Age Graded Finish Times

How did I do? Do I compare myself to me 10 years ago? My age graded time is 57.7% and 55.6% of the world’s fastest times for 10 km. On the Grind my times are about 78% of the fastest in my age group; still in the top 30 As a fitness professional I have always believed that participation and self-improvement are important and need to be celebrated, however as a someone who participated in sport at a National level I still have the competitive drive. It is great to see where I fit on a regional, national and world-class level. To be the best at something you have to know where those standards are. When I competed in Biathlon international competition spots were given on a basis of how close you finished to the top as a percentage of time; the standard to meet was usually 90% or more.

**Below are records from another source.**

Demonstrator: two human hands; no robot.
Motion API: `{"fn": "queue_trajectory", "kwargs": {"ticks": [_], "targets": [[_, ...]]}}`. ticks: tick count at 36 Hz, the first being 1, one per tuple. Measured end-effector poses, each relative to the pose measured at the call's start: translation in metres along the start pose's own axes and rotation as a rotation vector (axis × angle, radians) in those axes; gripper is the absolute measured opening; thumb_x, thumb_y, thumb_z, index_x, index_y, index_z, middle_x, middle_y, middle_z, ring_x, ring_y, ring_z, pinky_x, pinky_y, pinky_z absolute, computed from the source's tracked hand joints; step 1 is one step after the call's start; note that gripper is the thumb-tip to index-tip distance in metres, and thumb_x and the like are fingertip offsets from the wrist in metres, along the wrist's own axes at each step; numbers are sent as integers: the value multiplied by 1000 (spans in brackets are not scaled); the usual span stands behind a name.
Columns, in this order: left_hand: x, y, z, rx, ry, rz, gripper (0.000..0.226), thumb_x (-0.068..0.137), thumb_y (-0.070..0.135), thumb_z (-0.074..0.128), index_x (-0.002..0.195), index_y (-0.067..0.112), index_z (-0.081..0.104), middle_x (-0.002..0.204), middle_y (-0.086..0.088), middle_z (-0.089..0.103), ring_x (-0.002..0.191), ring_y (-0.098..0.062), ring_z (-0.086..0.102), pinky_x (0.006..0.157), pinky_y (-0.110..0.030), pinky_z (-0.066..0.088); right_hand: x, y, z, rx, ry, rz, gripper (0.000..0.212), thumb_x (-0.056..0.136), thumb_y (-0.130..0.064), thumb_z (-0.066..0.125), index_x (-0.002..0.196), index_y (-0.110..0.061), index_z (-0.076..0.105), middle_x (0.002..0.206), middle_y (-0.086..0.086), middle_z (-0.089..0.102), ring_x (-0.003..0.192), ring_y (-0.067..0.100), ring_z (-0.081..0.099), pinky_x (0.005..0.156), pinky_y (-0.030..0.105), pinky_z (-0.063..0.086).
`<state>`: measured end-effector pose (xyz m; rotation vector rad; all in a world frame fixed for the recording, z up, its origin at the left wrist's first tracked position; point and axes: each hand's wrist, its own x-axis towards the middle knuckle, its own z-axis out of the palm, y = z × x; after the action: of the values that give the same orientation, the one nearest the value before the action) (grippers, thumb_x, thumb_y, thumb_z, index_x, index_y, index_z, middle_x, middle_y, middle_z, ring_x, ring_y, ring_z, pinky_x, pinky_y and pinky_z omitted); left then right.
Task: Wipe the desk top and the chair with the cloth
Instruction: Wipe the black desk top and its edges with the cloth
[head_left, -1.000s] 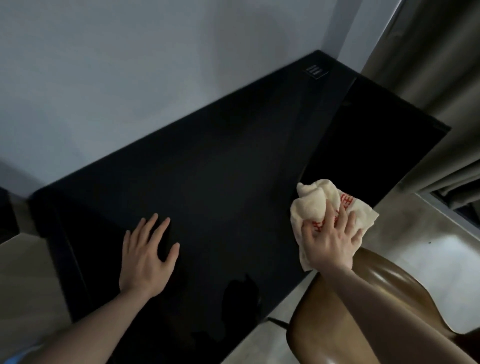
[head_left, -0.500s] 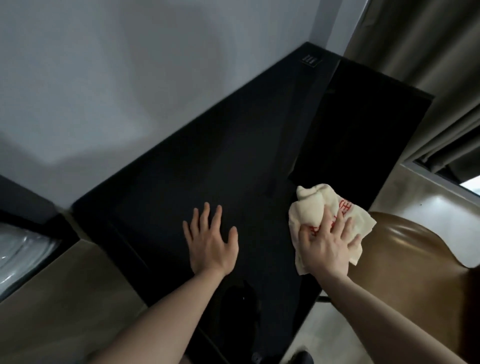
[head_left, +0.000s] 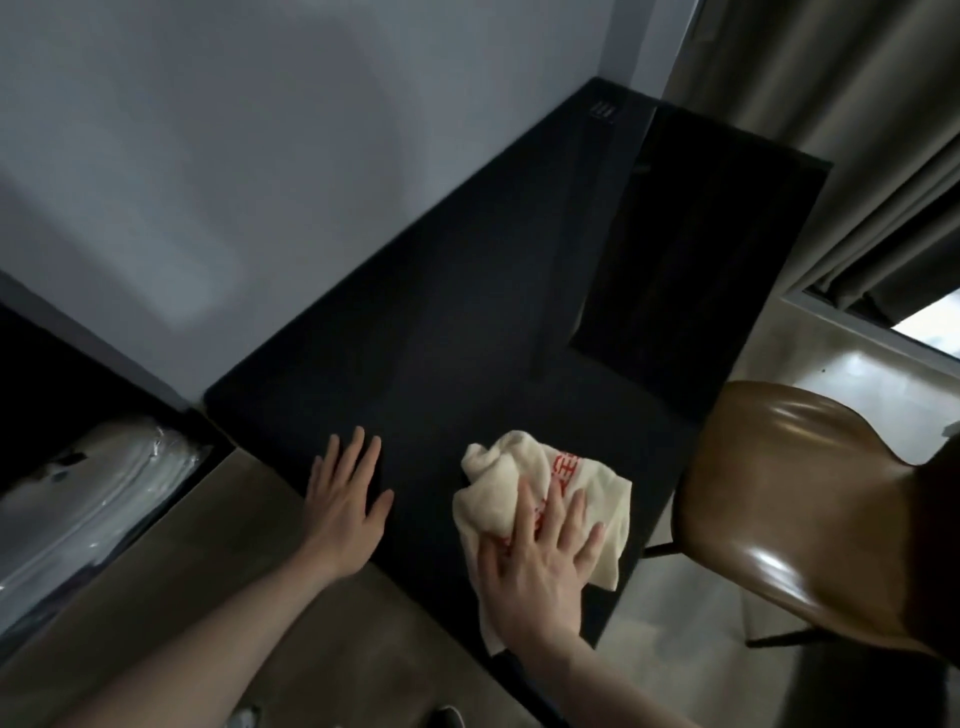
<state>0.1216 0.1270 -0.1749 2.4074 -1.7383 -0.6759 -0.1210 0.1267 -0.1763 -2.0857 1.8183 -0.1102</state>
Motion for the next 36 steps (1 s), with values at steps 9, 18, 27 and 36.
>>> {"fn": "queue_trajectory", "kwargs": {"ticks": [9,18,27,36], "targets": [[5,-3,-22,-7,-44,-9,70,103,30,54,163,29,18,171,8,6,158,-19,-2,127,-35,4,-17,-57,15,103,-130,7,81,88,-58,41,159,-34,12,168,6,-19,149,36,-32,114,68,-18],[15,8,-20,64,16,-40,68,102,33,53,162,31,20,172,4,6,157,-29,1,128,-46,9,31,-50,-11,175,-114,52,91,85,-70,36,158,-41,-8,164,4,-31,143,30,-43,113,65,-25],[48,41,-28,64,-10,-2,66,106,44,42,163,35,11,172,5,-5,157,-29,-10,128,-49,0,74,-23,-21,140,16,136,90,84,-76,37,159,-39,3,170,7,-7,152,34,-25,115,64,-21],[87,82,-22,96,-44,56,65,106,46,38,163,37,7,172,5,-9,157,-28,-12,128,-49,-3,112,4,-35,100,76,170,89,84,-75,38,159,-39,6,170,7,3,154,33,-18,118,63,-17]]}}
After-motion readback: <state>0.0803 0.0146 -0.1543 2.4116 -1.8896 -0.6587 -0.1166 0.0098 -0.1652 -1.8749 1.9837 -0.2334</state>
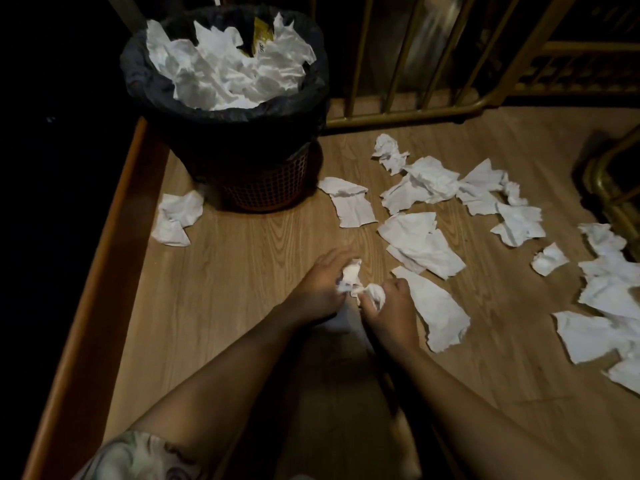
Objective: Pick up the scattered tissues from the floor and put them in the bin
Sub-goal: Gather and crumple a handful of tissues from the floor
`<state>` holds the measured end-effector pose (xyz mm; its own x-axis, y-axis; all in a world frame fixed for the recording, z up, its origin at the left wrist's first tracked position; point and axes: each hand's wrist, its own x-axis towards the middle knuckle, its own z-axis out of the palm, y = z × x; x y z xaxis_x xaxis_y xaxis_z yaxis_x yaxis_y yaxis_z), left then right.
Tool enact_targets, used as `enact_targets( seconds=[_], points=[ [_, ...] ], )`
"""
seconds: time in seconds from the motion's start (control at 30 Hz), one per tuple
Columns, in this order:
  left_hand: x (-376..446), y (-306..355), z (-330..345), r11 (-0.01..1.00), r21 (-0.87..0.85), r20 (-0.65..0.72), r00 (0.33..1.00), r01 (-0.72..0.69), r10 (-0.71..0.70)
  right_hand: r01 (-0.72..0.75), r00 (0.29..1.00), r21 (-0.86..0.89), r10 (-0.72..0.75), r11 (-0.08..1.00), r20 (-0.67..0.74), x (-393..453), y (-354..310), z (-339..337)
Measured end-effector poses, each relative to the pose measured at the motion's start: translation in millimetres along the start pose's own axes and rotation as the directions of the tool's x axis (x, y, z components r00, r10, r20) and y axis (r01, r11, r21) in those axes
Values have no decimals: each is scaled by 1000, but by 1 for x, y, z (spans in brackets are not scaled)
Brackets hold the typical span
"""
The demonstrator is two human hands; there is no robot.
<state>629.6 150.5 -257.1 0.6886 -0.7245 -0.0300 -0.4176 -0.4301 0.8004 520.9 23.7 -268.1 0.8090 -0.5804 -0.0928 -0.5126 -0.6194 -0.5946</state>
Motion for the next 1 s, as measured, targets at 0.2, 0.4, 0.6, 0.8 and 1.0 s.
enact_targets(
  seconds=[0.2,0.4,0.6,0.8,1.0],
  points=[
    [-7,-7,15,974,218,52,997,-67,57,-55,998,117,56,992,-5,-15,12,-9],
    [-33,-19,6,980,185,-174,984,70,-37,-55,978,300,112,952,-175,-20,16,-28],
    [-44,-19,-12,978,-111,-454,866,177,-209,-276,921,-9,262,961,-290,-19,34,-19],
    [-57,-20,-11,902,-361,-443,807,237,-390,-113,987,62,119,992,-105,-34,19,-1],
    [-69,-28,-20,776,-572,-524,611,265,-594,202,974,-6,-201,979,107,-36,-2,14]
  ],
)
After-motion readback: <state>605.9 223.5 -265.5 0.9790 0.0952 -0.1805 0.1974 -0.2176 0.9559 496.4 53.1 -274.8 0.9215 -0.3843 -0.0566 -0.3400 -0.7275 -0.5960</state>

Lactate Threshold and New Pace Zones

Today helped established new pace zones. I use The Running Edge: High Tech training for Peak Performance (p.54) Pace Zone Index to establish my training zones, which need to be evaluated every 6-8 weeks as fitness changes from training stimuli. Since my last blood lactate test this has dropped from 32 to 36.

Conclusions

Seek the Peak is awesome event which I trained for specifically by building my base then going for specific interval runs on the terrain that would be the event route. I want to in top physical condition related to my age as I age for both physical strength and endurance. That leaves me with a few things to focus on the half-marathon, 10 km, Seek the Peak and the Grouse Grind. Overall placement is not important however gradual improvements relative to previous years as well as percentage improvements relative to age group are important. I want to be in the 80% – 90% at the very least.

Now it is time to build a plan around these new standards and goals. There are striking similarities between high performance and business: the need to review, set standards, set a new plan and take actions.

PS – I find it confusing when the chip time and gun time are the same. I pressed my stopwatch when I stepped on the mat, which was a minute after the gun time (see the age group results – here). Either way I placed 16th in my age group and have four more years to reach the podium.

Find your age graded pace – click here

I am still very happy with the last six months of events and training. What are your standards? What are you measuring and taking action on?